The second cheapest Silver plan available in a particular region will serve as the benchmark for tax credits. The price of that plan will determine the size of your subsidy, but this doesn’t mean you must pick the Silver plan. If you wish, you can choose Platinum, and apply the subsidy to the higher premium.
But what if you don’t have enough cash on hand to pay for a Platinum plan at the beginning of 2014? After all, you won’t receive the tax credit until you file your 2014 taxes in 2015.

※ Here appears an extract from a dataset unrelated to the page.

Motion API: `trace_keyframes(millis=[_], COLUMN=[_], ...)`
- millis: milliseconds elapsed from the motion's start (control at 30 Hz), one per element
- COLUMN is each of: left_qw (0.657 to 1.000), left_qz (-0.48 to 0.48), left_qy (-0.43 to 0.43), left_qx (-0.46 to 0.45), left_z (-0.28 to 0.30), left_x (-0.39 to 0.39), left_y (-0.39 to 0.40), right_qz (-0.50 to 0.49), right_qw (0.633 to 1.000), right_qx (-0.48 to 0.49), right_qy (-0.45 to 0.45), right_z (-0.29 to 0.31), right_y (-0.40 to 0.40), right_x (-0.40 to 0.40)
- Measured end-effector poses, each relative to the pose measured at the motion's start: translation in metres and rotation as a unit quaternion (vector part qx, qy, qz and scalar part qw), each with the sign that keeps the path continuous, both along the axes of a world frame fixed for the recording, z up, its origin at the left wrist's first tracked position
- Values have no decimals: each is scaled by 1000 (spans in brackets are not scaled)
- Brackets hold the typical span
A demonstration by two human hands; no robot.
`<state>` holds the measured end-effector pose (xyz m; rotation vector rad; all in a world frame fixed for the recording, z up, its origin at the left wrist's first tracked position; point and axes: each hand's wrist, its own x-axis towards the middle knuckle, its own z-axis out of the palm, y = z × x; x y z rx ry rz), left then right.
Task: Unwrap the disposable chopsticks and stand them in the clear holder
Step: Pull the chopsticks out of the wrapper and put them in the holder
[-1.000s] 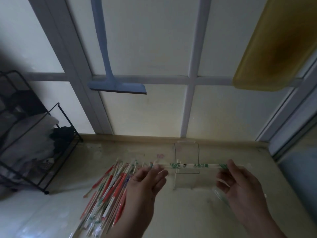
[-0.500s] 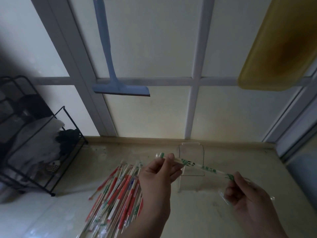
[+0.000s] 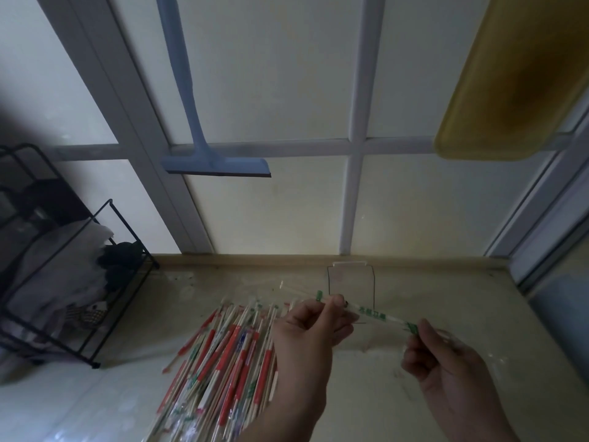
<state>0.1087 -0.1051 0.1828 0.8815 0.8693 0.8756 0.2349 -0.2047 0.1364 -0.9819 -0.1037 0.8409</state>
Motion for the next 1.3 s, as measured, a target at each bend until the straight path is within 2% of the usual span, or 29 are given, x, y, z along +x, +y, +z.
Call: trace_keyframes(millis=[200,600,867,933,1000,1067,1100,1133,1200,1233,1267,1300], left_qw=[998,995,989,988,990,991,992,992,994,995,995,996], left_qz=[-66,23,76,85,85,79,77,75,69,65,59,53], left_qy=[2,-48,-57,-55,-48,-38,-34,-30,-19,-12,-5,0], left_qx=[4,-87,-117,-113,-102,-96,-95,-93,-85,-81,-78,-77], left_z=[-4,-14,-30,-33,-35,-36,-37,-37,-37,-39,-40,-43], left_x=[-3,-20,-35,-36,-35,-31,-28,-25,-20,-17,-14,-11], left_y=[7,49,77,79,78,74,71,68,64,62,59,58], right_qz=[-25,2,12,-7,-52,-44,-20,7,49,85,129,171], right_qw=[1000,994,993,983,957,930,901,850,723,684,675,685], right_qx=[5,-66,-64,-94,-125,-155,-189,-234,-308,-323,-330,-330], right_qy=[17,-83,-101,-159,-255,-330,-391,-471,-616,-649,-648,-627], right_z=[-7,-5,-4,-4,1,3,3,3,5,5,4,2], right_y=[-4,-12,-28,-33,-38,-43,-45,-47,-49,-49,-50,-50], right_x=[7,19,38,49,62,73,78,83,90,91,91,90])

Legislators thought about that. The premium tax credits will be “advanceable,” meaning they will be available when an individual purchases coverage. The IRS will send the check to your insurer. If, during the year, your situation changes, and you’re no longer eligible for the same subsidy, the IRS will settle up with you when you file your 2014 taxes.
Will all states offer subsidies?
Yes – though some on the extreme right have tried to stir up doubts by claiming that when legislators drafted the ACA, they bungled the wording. The law refers to “state run” exchanges. Many states won’t have exchanges set up by 2014; the federal government will have to do it for them. The nit-pickers contend that the government will not be able to provide subsidies in these “federal exchanges.”
But the Republican leadership has never gotten behind this argument – and with good reason. Extremists might find a friendly judge, but a higher court would overturn his decision. At this point, the ACA is settled law: passed by Congress, declared legal by the Supreme Court, and ratified by voters who re-elected President Obama. Game. Set. Match.